→ **Your instructions**: Could the listing below be returned exactly, with its pictures left out?
▽
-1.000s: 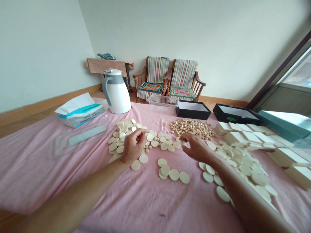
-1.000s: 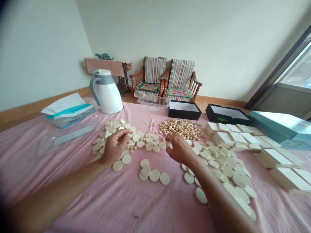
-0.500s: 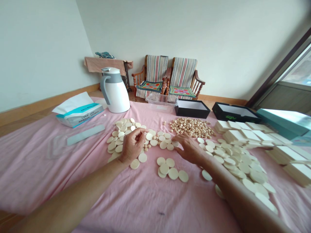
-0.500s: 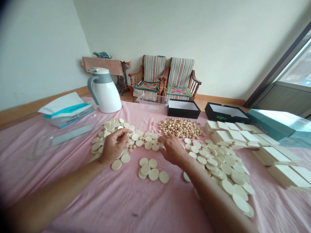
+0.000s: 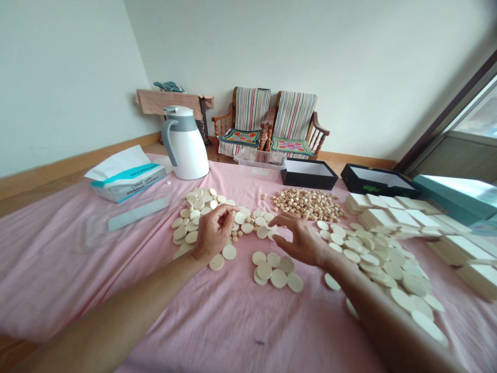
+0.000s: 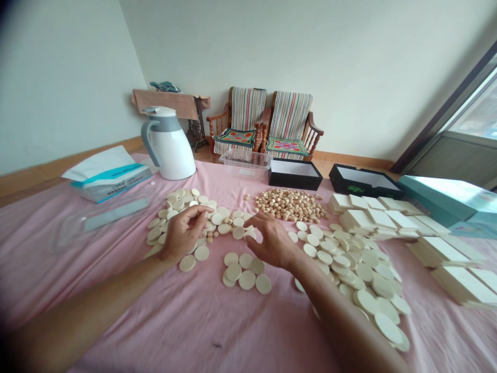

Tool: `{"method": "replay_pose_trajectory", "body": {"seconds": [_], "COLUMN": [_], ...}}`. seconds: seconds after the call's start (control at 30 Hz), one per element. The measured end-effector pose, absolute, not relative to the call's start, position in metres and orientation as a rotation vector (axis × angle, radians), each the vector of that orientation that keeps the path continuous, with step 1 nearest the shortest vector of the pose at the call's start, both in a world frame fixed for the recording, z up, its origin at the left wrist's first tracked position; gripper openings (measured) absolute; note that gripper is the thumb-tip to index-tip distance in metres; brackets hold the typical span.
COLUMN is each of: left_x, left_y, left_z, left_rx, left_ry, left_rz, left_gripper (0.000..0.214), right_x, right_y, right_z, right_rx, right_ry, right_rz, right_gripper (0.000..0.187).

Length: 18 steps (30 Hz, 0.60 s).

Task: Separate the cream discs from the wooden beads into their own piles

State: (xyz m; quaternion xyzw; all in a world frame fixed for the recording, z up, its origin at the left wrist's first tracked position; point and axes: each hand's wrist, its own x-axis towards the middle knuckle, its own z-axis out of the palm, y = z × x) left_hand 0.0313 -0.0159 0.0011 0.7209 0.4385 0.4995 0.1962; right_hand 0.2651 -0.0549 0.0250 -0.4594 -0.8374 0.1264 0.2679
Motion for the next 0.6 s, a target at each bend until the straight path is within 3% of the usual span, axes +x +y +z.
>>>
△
→ **Expected output**:
-1.000s: 
-1.000s: 
-0.500s: 
-0.500s: 
+0.000s: 
+0.000s: 

Tool: `{"method": "replay_pose_trajectory", "body": {"seconds": [_], "COLUMN": [_], ...}}`. seconds: seconds after the call's start (control at 30 Hz), one per element. The measured end-effector pose, absolute, not relative to the call's start, position in metres and orientation as a rotation vector (axis × angle, radians), each the vector of that orientation that keeps the path continuous, with step 1 nearest the shortest vector of the pose at the call's start, both in a world frame fixed for the recording, z up, its origin at the left wrist's first tracked position; gripper openings (measured) absolute; note that gripper is the thumb-tip to index-tip distance in metres; brackets hold the typical span.
COLUMN is each of: left_x, left_y, left_z, left_rx, left_ry, left_rz, left_gripper (0.000..0.214), right_x, right_y, right_z, right_rx, right_ry, right_rz, right_gripper (0.000..0.187).

Length: 18 steps (30 Hz, 0.60 s).

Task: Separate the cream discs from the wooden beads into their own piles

State: (xyz m; quaternion xyzw; all in a world frame fixed for the recording, z up, its origin at the left wrist's first tracked position; point and axes: each hand's wrist, its own x-axis towards the middle knuckle, its own z-axis out of the palm, y = z × x) left_hand 0.0313 -0.0159 0.0011 0.7209 0.4385 0.4995 0.1962; right_hand 0.2651 -0.0549 0.0250 -0.4594 -0.8374 0.1264 0.2679
Motion for the next 0.6 s, a target at each bend until the straight path is within 3% of the usual span, axes +x +y +z.
>>>

The exercise has been answered, and the work is done.